AHMEDABAD // Rupa Dara Mody moved to get away from the violence. In 1996, she and her family left Shahpur – an area then known for frequent inter-religious confrontations – for an affluent, mostly Muslim neighbourhood called the Gulberg Society in the state of Gujarat. The violence eventually followed.

 

Mrs Mody’s 13-year-old son Ajar and 68 other people were killed in a Hindu rampage against Muslims on February 28, 2002.

The night before a mob of Muslims had set a train on fire, killing almost 60 Hindu pilgrims returning from the holy city of Ayodhya.

The Hindus sought revenge, igniting rioting that would continue for four months and leave nearly 1,000 people dead.

Ten years later legal proceedings against some of those alleged to be responsible continue. More than 100 people, both Hindu and Muslim, have been convicted in four separate cases. But none of the convictions have been for the Gulberg Society deaths.

In April, investigators appointed by India’s supreme court acquitted Gujarat’s chief minister, Narendra Modi, 62, of any responsibility for the rioting, saying there was no evidence against him. He is now running for a fourth term in this month’s election, which is being held on a variety of staggered dates. The final results will be released December 20.

The acquittal and memories of 2002 haunt Mrs Mody. “The pelting of stones started, then came burning tyres and bulbs filled with acid,” she recalled earlier this week of that February night a decade ago.

“Modi says in the 10 years he has ruled there has been no riots, no curfews. He started one and on the back of it he has ruled with the fear in people’s hearts,” she added.

Mr Modi has refused to apologise for the riots, telling the Wall Street Journal in August, that “only has to ask forgiveness if one is guilty of a crime.” The issue of violence in this race has been mostly overshadowed by economic issues.

Mrs Mody and her two children, Ajar and 11-year-old Benifer, had sought refuge in the house of a neighbour, Ehsan Jafri, a former member of parliament that winter night in 2002.

Others followed, believing that Mr Jafri’s powerful friends would shield them from the violence. Most of the women gathered upstairs. The men watched helplessly from downstairs as the mobs blasted the walls of the gated community by turning cylinders of cooking gas into impromptu bombs.

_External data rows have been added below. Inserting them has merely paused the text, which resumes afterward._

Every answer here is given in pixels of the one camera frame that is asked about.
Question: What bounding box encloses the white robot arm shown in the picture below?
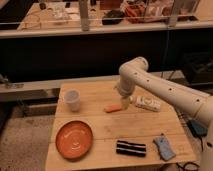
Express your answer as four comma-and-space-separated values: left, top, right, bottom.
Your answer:
116, 57, 213, 171

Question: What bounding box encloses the white plastic bottle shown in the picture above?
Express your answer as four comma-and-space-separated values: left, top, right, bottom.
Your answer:
130, 96, 161, 112

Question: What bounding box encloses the wooden table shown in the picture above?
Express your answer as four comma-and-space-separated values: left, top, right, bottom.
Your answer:
45, 81, 196, 171

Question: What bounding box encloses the translucent plastic cup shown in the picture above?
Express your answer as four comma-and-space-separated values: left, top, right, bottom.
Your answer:
63, 90, 80, 112

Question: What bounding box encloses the orange plate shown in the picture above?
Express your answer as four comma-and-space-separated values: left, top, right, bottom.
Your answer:
55, 120, 93, 160

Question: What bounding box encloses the black power box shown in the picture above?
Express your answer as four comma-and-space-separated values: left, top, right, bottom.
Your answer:
187, 120, 207, 137

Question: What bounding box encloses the black bag on shelf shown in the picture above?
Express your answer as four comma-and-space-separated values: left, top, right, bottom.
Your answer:
102, 10, 124, 25

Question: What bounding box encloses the red object on shelf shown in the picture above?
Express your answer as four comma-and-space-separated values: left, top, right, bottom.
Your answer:
125, 4, 145, 24

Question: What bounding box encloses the metal rail beam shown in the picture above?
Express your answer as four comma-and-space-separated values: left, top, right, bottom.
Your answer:
0, 80, 62, 102

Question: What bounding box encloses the black cable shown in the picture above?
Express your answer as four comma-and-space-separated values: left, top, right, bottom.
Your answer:
175, 161, 201, 171

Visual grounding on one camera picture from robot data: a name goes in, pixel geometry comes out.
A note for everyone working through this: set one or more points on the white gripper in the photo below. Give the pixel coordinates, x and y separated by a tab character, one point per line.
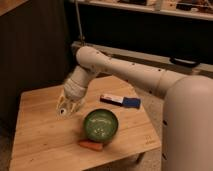
73	92

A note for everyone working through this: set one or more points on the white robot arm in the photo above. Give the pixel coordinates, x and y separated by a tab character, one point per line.
187	134

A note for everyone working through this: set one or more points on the green bowl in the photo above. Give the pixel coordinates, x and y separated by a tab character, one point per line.
100	125

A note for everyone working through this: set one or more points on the orange carrot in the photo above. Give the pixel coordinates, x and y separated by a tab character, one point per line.
91	145

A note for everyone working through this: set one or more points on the blue white rectangular box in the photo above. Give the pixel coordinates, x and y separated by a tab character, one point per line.
121	101

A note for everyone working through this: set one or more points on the vertical metal pole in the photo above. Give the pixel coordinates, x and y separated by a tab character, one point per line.
81	36

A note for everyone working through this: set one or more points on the upper shelf with clutter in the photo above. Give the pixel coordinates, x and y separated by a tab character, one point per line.
196	9

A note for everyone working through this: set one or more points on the metal shelf rail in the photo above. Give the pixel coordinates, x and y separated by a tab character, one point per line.
153	60

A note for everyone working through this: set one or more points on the black handle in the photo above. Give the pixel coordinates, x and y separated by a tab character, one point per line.
184	63

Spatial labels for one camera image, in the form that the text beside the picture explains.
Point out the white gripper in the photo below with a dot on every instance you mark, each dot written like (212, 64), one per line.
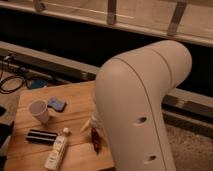
(94, 122)

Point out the dark red pepper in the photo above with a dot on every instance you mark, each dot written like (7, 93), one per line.
(96, 140)

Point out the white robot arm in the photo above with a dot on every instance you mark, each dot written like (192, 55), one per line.
(129, 90)

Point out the blue sponge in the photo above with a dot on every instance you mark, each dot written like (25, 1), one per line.
(56, 104)

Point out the white paper cup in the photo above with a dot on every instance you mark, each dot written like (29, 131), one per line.
(39, 110)

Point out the white plastic bottle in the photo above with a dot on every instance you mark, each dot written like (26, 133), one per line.
(54, 158)

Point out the black rectangular box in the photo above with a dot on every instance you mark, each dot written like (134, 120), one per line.
(37, 136)

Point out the blue object on floor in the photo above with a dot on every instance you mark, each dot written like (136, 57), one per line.
(36, 83)

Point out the dark object at left edge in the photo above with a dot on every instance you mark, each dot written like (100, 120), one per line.
(6, 127)

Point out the metal railing frame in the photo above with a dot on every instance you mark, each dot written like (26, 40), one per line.
(183, 20)

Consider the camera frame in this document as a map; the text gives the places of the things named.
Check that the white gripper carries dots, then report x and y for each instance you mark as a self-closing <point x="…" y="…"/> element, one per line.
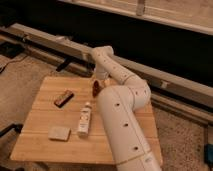
<point x="101" y="73"/>

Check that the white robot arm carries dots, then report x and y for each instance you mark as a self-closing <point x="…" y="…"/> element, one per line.
<point x="116" y="104"/>

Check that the white sponge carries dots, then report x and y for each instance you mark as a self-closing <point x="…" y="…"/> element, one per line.
<point x="59" y="133"/>

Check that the white plastic bottle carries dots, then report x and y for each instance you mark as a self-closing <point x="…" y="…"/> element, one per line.
<point x="84" y="120"/>

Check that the dark brown rectangular block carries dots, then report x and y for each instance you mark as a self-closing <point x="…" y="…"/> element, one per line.
<point x="63" y="98"/>

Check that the wooden board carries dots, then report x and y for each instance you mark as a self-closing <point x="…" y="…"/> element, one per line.
<point x="33" y="143"/>

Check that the black device on floor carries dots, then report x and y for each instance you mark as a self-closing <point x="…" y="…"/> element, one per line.
<point x="10" y="50"/>

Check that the black clamp left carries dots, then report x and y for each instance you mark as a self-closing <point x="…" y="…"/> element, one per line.
<point x="16" y="127"/>

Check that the blue object right edge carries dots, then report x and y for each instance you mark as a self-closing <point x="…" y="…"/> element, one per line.
<point x="208" y="154"/>

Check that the long aluminium rail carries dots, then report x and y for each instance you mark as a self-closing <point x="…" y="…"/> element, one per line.
<point x="188" y="98"/>

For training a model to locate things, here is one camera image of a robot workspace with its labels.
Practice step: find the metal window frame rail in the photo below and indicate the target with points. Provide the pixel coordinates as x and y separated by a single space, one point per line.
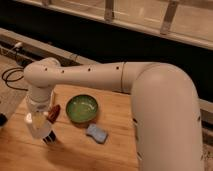
186 21

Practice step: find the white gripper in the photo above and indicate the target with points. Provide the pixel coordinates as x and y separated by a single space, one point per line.
40 127

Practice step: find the red brown ceramic cup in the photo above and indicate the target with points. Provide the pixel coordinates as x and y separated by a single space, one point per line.
53 113

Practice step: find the green ceramic bowl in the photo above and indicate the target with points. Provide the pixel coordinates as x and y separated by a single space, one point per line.
82 108

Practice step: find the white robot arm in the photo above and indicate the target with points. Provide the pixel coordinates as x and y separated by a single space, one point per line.
164 104

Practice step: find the white plug with cable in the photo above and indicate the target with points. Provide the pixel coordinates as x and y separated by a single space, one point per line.
17 46

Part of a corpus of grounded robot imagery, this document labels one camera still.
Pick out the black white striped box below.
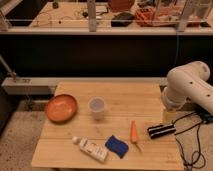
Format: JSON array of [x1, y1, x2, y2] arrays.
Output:
[[147, 124, 176, 139]]

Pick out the orange bowl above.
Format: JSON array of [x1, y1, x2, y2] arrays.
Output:
[[45, 94, 78, 122]]

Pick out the white tube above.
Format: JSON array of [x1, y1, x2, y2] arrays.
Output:
[[72, 136, 108, 163]]

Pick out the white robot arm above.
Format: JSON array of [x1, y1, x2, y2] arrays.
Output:
[[161, 61, 213, 122]]

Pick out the orange tool box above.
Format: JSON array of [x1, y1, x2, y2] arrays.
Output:
[[135, 6, 182, 27]]

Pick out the blue sponge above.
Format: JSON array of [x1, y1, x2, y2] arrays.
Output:
[[105, 135, 129, 158]]

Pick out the orange carrot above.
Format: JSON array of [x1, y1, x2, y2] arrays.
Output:
[[130, 120, 141, 150]]

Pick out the white ceramic cup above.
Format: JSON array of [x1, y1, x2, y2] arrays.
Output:
[[88, 97, 105, 120]]

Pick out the black cables on floor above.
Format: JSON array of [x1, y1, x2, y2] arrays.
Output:
[[171, 111, 213, 171]]

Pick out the black pouch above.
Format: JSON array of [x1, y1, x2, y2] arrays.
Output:
[[111, 12, 134, 27]]

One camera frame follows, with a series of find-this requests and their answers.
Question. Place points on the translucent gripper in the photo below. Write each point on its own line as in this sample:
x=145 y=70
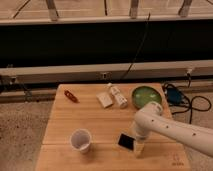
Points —
x=139 y=145

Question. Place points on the black rectangular eraser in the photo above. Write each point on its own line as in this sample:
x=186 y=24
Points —
x=126 y=141

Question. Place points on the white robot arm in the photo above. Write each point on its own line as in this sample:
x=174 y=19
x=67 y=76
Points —
x=149 y=118

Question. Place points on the white plastic bottle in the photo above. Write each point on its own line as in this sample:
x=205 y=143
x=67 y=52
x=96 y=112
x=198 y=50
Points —
x=118 y=96

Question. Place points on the green round bowl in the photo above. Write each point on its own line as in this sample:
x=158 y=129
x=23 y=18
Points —
x=145 y=94

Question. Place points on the beige rectangular block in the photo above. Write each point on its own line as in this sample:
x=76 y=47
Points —
x=104 y=99

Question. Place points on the blue power adapter box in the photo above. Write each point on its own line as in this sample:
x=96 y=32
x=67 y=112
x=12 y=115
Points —
x=174 y=96

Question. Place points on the red-brown small tool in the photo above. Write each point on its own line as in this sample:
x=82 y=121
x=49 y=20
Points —
x=70 y=96

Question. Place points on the grey metal rail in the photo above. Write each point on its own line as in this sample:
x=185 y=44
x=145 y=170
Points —
x=99 y=72

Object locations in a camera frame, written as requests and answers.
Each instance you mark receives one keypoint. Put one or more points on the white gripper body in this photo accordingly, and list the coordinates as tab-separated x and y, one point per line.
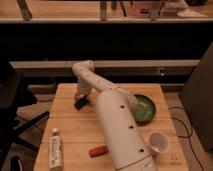
83	89

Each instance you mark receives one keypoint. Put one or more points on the black eraser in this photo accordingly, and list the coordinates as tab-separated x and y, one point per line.
80	103

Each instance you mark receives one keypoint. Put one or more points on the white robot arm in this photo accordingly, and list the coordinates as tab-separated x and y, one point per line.
115	108

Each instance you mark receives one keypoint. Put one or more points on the orange carrot toy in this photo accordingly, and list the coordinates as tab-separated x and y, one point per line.
98	151

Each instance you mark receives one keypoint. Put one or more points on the green bowl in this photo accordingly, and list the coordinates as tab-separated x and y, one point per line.
146	109

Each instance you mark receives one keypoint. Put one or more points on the black office chair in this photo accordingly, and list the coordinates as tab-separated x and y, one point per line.
14	93

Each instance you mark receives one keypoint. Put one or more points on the white glue bottle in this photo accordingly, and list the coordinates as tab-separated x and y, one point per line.
55	151

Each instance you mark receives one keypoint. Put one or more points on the white sneaker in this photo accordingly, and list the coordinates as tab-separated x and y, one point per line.
187	13

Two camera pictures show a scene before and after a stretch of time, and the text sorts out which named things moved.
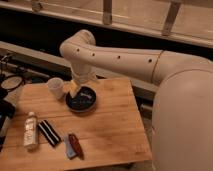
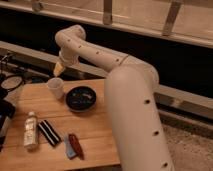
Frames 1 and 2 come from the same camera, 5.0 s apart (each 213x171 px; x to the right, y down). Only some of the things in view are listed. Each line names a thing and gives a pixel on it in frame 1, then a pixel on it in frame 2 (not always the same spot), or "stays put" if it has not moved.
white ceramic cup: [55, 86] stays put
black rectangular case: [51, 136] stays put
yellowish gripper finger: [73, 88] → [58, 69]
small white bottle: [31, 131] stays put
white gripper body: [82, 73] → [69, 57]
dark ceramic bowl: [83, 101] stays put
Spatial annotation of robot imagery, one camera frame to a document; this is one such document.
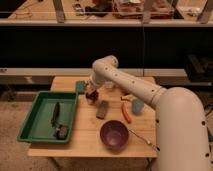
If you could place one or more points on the dark brush in tray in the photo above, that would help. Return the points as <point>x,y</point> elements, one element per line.
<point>61,130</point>

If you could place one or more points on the blue plastic cup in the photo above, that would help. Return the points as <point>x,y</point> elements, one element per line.
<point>137,106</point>

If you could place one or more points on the dark red grape bunch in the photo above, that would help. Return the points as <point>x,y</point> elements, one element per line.
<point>92,96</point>

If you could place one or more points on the purple bowl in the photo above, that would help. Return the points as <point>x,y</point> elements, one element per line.
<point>114,135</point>

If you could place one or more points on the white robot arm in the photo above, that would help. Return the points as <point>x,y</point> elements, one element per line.
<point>181,130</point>

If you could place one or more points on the green plastic tray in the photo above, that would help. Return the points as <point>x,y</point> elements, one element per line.
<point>37,127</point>

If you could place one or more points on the small metal cup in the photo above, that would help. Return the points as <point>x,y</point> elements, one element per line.
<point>91,100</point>

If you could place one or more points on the green sponge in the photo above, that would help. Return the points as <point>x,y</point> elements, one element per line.
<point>80,87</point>

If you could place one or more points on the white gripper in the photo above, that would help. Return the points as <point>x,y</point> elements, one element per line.
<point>90,87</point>

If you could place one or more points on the yellow banana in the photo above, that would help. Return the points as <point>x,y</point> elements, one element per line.
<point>127,97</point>

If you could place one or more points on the orange carrot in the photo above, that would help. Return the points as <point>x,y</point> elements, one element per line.
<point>125,113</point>

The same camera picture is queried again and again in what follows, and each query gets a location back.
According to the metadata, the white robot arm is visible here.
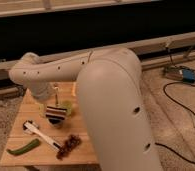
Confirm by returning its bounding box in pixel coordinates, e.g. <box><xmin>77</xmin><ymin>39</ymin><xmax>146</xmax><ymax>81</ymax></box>
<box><xmin>9</xmin><ymin>48</ymin><xmax>163</xmax><ymax>171</ymax></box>

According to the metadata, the small brush upright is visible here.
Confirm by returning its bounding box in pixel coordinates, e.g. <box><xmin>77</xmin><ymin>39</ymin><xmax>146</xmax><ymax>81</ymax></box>
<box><xmin>54</xmin><ymin>85</ymin><xmax>59</xmax><ymax>107</ymax></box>

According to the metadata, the striped cloth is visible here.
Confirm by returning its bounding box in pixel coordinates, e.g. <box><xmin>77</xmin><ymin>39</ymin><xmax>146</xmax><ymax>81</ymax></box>
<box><xmin>44</xmin><ymin>106</ymin><xmax>67</xmax><ymax>121</ymax></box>

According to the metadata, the dark bowl under cloth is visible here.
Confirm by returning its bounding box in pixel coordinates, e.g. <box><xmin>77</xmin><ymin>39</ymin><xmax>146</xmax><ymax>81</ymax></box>
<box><xmin>49</xmin><ymin>119</ymin><xmax>63</xmax><ymax>129</ymax></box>

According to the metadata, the bunch of dark grapes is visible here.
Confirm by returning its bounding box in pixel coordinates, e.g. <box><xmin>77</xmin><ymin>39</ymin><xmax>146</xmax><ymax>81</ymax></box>
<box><xmin>56</xmin><ymin>134</ymin><xmax>82</xmax><ymax>159</ymax></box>

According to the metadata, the wooden slatted table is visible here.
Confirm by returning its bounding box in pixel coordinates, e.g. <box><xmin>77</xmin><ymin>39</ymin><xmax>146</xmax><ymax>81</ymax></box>
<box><xmin>0</xmin><ymin>81</ymin><xmax>100</xmax><ymax>167</ymax></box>

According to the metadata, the green chili pepper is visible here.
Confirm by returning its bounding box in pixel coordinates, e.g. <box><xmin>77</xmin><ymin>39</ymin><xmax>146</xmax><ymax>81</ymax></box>
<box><xmin>7</xmin><ymin>139</ymin><xmax>41</xmax><ymax>156</ymax></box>

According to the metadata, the blue electronic box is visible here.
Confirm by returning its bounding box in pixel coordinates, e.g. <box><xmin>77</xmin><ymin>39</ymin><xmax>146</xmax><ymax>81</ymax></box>
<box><xmin>163</xmin><ymin>65</ymin><xmax>195</xmax><ymax>83</ymax></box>

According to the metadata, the white handled spatula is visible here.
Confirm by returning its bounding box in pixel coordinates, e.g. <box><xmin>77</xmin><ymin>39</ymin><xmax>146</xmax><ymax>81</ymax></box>
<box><xmin>23</xmin><ymin>121</ymin><xmax>61</xmax><ymax>150</ymax></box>

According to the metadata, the black cable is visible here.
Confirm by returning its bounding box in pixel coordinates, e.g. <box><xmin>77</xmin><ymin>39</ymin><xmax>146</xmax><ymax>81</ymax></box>
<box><xmin>154</xmin><ymin>67</ymin><xmax>195</xmax><ymax>165</ymax></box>

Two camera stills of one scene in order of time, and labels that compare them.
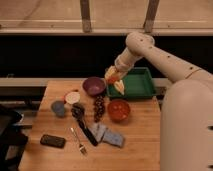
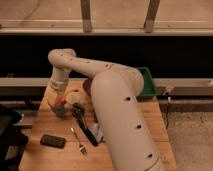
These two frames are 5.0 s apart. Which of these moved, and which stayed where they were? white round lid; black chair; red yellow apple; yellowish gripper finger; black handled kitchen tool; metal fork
Moved: red yellow apple; yellowish gripper finger
Stayed: black chair; metal fork; black handled kitchen tool; white round lid

Then they started setting fire to homes.

Mrs Mody recalled stepping on bodies of people who had collapsed from the smoke and then falling. “I wasn’t unconscious but my daughter stood there asking me to get up,” she said. “I got up and covered her eyes to keep her from seeing what was happening around us. I turned around to see if my son was following my daughter. He wasn’t. “We looked in the relief camps, hospitals, morgues, everywhere we put up posters. In the hospitals, I went to the burn units and I would tell them, just blink or extend a hand if you are my Aju [her nickname for her son],” said Mrs Mody. “No one answered.”

His body was never found.

Before Mr Jafri was dragged from his home and killed by the mob, Mrs Mody said she watched him call the police and numerous politicians from his landline to ask for help. She claims that one of those calls was to Mr Modi. She has also testified in court.

While Mr Modi has not been shown to have been directly involved in instigating the violence, members of his government have.